*Task brief*
Restate every line below word for word, but drop each picture.
++++++++++
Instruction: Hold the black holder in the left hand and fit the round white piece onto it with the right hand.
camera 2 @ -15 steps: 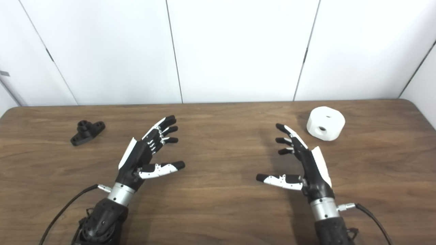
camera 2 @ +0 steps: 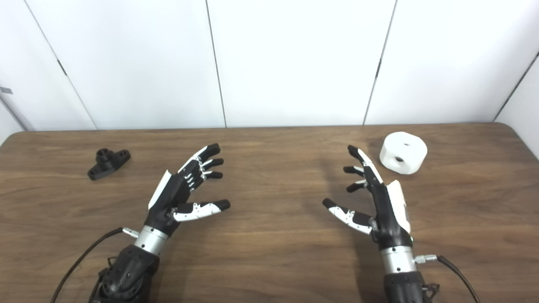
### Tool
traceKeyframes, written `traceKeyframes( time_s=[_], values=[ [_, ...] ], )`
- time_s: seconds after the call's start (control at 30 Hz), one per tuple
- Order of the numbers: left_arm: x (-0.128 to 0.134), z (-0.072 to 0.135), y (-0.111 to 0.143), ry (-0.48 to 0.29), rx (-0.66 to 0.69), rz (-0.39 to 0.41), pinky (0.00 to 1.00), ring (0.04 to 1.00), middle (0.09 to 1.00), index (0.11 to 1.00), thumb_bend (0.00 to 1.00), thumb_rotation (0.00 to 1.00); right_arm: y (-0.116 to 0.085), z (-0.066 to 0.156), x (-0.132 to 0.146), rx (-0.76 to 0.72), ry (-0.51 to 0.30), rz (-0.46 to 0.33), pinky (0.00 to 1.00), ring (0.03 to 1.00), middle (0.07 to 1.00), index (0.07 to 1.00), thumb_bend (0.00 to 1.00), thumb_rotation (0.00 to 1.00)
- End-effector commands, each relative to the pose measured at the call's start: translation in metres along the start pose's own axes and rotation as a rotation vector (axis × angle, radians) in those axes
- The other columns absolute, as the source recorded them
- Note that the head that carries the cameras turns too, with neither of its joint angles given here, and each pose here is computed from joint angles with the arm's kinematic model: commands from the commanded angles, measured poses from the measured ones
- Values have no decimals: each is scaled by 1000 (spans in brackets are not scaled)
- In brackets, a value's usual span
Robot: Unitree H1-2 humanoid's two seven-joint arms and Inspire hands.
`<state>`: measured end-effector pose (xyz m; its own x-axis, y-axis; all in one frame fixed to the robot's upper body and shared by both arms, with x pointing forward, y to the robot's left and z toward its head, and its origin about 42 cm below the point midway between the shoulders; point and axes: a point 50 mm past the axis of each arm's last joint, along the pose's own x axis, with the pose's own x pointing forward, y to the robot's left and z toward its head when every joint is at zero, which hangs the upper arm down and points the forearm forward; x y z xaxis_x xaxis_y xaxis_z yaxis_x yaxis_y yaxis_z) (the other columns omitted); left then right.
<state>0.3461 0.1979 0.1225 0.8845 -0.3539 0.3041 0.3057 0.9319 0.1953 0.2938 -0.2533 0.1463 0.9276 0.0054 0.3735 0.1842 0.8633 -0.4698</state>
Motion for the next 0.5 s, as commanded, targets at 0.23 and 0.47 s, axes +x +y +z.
traceKeyframes(
  time_s=[0.23, 0.47],
  values=[
    [-12, -10, -12, 33, -33, -3, 729, 868, 932, 911, 760, 107, -5, 11, 12, -15, -68, -8, 542, 748, 891, 897, 303, 0],
    [-12, -9, -13, 36, -34, -1, 729, 869, 930, 908, 766, 105, -7, 10, 11, 19, -64, 10, 595, 760, 879, 893, 528, 25]
  ],
)
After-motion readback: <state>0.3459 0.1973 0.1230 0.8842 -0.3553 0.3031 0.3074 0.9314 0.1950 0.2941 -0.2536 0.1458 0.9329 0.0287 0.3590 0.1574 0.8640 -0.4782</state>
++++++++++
*Answer below*
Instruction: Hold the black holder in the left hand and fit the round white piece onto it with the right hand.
camera 2 @ -15 steps: 
camera 2 @ +0 steps: 
### Tool
traceKeyframes, written `traceKeyframes( time_s=[_], values=[ [_, ...] ], )`
- time_s: seconds after the call's start (control at 30 Hz), one per tuple
- Order of the numbers: left_arm: x (-0.128 to 0.134), z (-0.072 to 0.135), y (-0.111 to 0.143), ry (-0.48 to 0.29), rx (-0.66 to 0.69), rz (-0.39 to 0.41), pinky (0.00 to 1.00), ring (0.04 to 1.00), middle (0.09 to 1.00), index (0.11 to 1.00), thumb_bend (0.00 to 1.00), thumb_rotation (0.00 to 1.00); right_arm: y (-0.116 to 0.085), z (-0.066 to 0.156), x (-0.132 to 0.146), rx (-0.76 to 0.72), ry (-0.51 to 0.30), rz (-0.46 to 0.33), pinky (0.00 to 1.00), ring (0.03 to 1.00), middle (0.07 to 1.00), index (0.07 to 1.00), thumb_bend (0.00 to 1.00), thumb_rotation (0.00 to 1.00)
- End-effector commands, each relative to the pose measured at the call's start: translation in metres along the start pose's own axes and rotation as a rotation vector (axis × angle, radians) in those axes
- The other columns absolute, as the source recorded them
- Note that the head that carries the cameras turns too, with neither of its joint angles given here, and each pose here is computed from joint angles with the arm's kinematic model: commands from the commanded angles, measured poses from the measured ones
- Values have no decimals: each is scaled by 1000 (spans in brackets are not scaled)
- In brackets, a value's usual span
Robot: Unitree H1-2 humanoid's two seven-joint arms and Inspire hands.
`<state>`: measured end-effector pose (xyz m; its own x-axis, y-axis; all in one frame fixed to the robot's upper body and shared by both arms, with x pointing forward, y to the robot's left and z toward its head, and its origin about 42 cm below the point midway between the shoulders; point and axes: a point 50 mm past the axis of each arm's last joint, along the pose's own x axis, with the pose's own x pointing forward, y to the robot's left and z toward its head when every joint is at zero, which hangs the upper arm down and points the forearm forward; x y z xaxis_x xaxis_y xaxis_z yaxis_x yaxis_y yaxis_z) (the other columns omitted); left then right.
<state>0.3461 0.1979 0.1225 0.8845 -0.3539 0.3041 0.3057 0.9319 0.1953 0.2938 -0.2533 0.1463 0.9276 0.0054 0.3735 0.1842 0.8633 -0.4698</state>
Motion for the next 0.5 s, as commanded, targets at 0.23 and 0.47 s, axes +x +y +z.
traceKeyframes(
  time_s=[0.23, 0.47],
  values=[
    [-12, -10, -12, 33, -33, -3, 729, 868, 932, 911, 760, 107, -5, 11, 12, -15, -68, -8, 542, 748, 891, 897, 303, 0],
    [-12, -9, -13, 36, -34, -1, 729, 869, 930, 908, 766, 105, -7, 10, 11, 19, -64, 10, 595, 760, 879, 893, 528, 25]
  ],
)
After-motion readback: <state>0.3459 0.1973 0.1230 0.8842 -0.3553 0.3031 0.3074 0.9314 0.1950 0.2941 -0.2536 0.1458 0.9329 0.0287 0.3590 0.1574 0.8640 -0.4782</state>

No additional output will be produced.